Sinema, a moderate freshman lawmaker, has hindered the Senate’s ability to enact Biden’s progressive agenda through objections to amending the filibuster. Her resistance has prevented the passage of legislation to protect voting rights and tackle climate change.
“Separately,” Axios continued in its synopsis, “Sinema told colleagues five or six other Senate Dem moderates were ‘hiding behind my skirt’ as she pushed back on the left.”
In 2022, Arkansas Governor Asa Hutchinson publicly admitted that if Roe was actually overturned, the “trigger” law he had signed would lead to “heartbreaking circumstances” that he personally disagreed with.
The Democrats have a minority in both houses. They can NOT pass any bills.
The voters were tired of the shut down. At first the GOP was blamed for it, but then as time went on the voting public started blaming the Dems. And the Filibuster wasnt doing anything, other than making the public aware that it was the GOP that was cutting ACA. Once the Public was aware of that, and the polls started turning against them, it was time to stop.
They tried and failed in 2022. But in order to do it, they really need a Federal waiver- which aint happening. And it is no use ONE state passing UHC. It also would cost too much-
(Kalra proposed a series of taxes on businesses and high-earning households to fund the single-payer system, estimated by legislative analysts to cost between $314 billion and $391 billion annually.)
The entire annual budget for CA is $321B.
Please also note that CA does not have a 'congress" it was a “legislature”.

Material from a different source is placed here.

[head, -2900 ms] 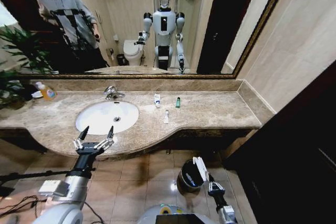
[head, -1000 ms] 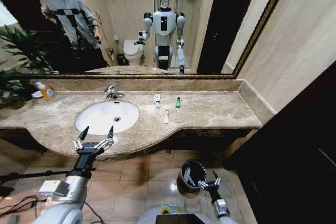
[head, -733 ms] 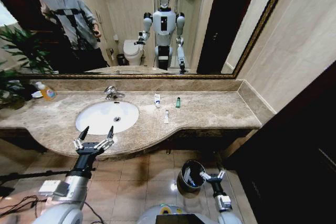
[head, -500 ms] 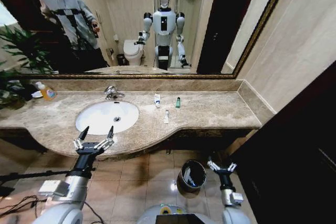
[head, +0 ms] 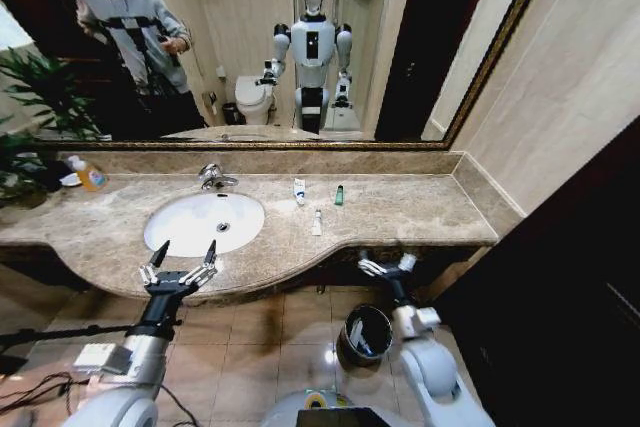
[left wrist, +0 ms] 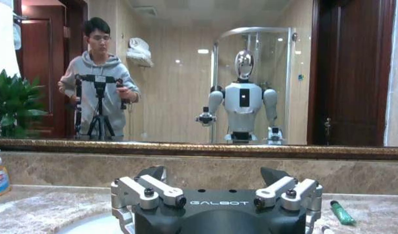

Right, the Dems can not afford to abuse the Filibuster.
Based on what you wrote, Sinema was the source of that information. It really doesn’t matter who wrote the book. And even if what she claimed was true, how does this translate to a high level Democratic Party strategy?
No true scotsman it is. The politics bureau chief at politico is not credible. Also none of the other things I pointed out count for anything.
Jonathan Martin is the politics bureau chief and senior political columnist at POLITICO, where he writes a reported column on policy, politics, and campaigns. Prior to starting his column in 2022, Martin was the national political correspondent for The New York Times, serving as the publication’s top political reporter for nearly a decade. Before that, he was the senior political writer for POLITICO, where he was among the company’s first hires.
Within the Democratic Party, there are a handful of senators who come up again and again as the ones dragging their feet—or outright blocking—a progressive agenda. This includes issues pertaining to the climate crisis, budget reconciliation, the filibuster, minimum wage, and student debt. In 2010, Glenn Greenwald dubbed this phenomenon “Villain Rotation,” where Democratic politicians are willing to “support” progressive legislation as long as it doesn’t stand a chance of passing. When it comes time to kill the initiative, the lead senator doing the deed shifts, so nobody gets full blame. (Ironically, Greenwald was writing at the time about another West Virginia senator, Jay Rockefeller, who also opposed breaking the filibuster.)
As the focus remains on Manchin, the “rotating villain” theory has changed. Unlike other moderate Democrats, Manchin is exceptionally vocal on his stances. As a result, his boisterousness casts a large shadow for the handful of moderate Senate Democrats to hide behind. Instead of an equal distribution of press and criticism on moderate Democrats from the left, there’s been a hyper-concentration on just one man. Instead of a rotating villain, Manchin is a scapegoat, with a small and mighty group quietly backing him.